In this longitudinal study, a total of 202 patients (mean age, 68 years) completed questionnaires on the day before TKA surgery that asked about both their average and worst pain on a 0 to 10 numeric rating scale, interference with functioning, fatigue, anxiety, depression, and perceptions of illness. Investigators assessed the average and worst pain scores before surgery, as well as on postoperative day 4 and postoperative weeks 6, months 3, and month 12 after surgery.
The first choice for anesthesia was spinal anesthesia with bupivacaine and sedation. The first choice for postoperative pain management was epidural analgesia with a continuous infusion of 1 mg/ml bupivacaine, 2 μg/ml adrenaline, and 2 μg/ml fentanyl (5-12 ml/hour).
Overall, the total sample had a mean pain score of 5.3 on postoperative day 4, which gradually decreased over a 12-month period after surgery. Growth mixture modeling was used to identify 2 subgroups with distinct mean and worst pain profiles.
Compared with patients in the lower average pain class (n=141), those in the higher average pain class (n=61) had higher preoperative pain scores compared with patients in the lower pain class. These scores increased in this class during the first 3 months after surgery followed by a slight reduction over the subsequent 9 months. In contrast, patients in the lower worst class reported moderate preoperative pain scores that decreased over the remaining 9-month period after TKA.
Compared with those in the lower pain classes, patients in the higher pain classes had higher mean and worst pain scores (Cohen’s d=0.44 and 0.29, respectively), higher pain interference with function scores (Cohen’s d=0.50), as well as higher number of painful sites at 12 months following TKA (Cohen’s d=0.29; P =.03).

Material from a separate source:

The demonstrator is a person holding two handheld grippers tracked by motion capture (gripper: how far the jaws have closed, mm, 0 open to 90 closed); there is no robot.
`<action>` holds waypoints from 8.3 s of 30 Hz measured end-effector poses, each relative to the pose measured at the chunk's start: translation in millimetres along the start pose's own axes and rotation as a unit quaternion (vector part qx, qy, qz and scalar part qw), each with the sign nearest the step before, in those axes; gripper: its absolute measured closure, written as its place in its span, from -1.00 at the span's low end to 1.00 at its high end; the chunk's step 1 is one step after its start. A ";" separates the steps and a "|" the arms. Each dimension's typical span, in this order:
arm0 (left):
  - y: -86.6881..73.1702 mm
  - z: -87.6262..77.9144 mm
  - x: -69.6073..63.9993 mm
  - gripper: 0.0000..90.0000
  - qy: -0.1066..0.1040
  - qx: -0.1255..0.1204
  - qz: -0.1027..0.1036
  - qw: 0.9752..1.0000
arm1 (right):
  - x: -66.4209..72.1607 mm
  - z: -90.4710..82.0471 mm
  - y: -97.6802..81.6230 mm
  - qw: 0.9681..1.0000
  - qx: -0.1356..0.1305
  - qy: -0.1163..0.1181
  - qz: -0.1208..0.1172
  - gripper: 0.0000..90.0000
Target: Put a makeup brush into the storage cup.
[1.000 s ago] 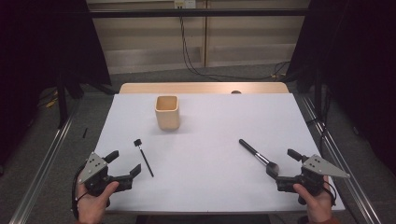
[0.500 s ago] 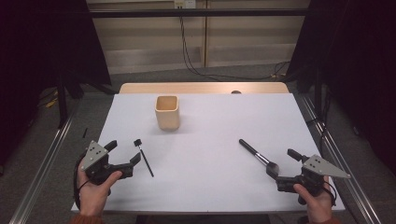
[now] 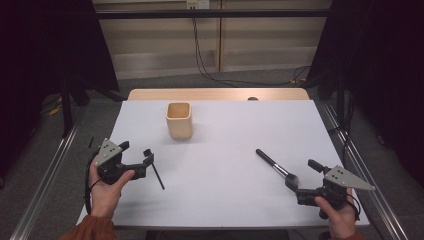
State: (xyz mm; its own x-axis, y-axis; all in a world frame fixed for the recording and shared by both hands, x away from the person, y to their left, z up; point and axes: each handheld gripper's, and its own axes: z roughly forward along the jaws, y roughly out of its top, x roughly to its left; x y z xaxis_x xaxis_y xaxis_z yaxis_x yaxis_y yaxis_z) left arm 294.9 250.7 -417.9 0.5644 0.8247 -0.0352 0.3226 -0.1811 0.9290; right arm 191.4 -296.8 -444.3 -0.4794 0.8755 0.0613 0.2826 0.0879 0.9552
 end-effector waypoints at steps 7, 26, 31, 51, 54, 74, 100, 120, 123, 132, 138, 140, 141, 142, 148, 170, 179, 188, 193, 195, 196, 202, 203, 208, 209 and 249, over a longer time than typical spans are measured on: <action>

Additionally, patients classified into the higher pain class more often used opioids before surgery, were more likely to receive a continuous nerve block and ketamine, had reported higher levels of preoperative fatigue severity and interference scores (Cohen’s d=0.46 and 0.36, respectively), and reported worse perceptions of illness (Cohen’s d=.42; P =.004).
One limitation of this study was the lack of assessment of other important risk factors, including pain catastrophizing, neuropathic pain features, expectations, and adherence with therapy.
“These risk factors may be useful as part of an evidence-based preoperative screening tool to identify patients at higher risk for more severe pain following surgery,” the researchers concluded. “Future studies should test whether modifying disease risk factors can improve patients’ outcomes after TKA.”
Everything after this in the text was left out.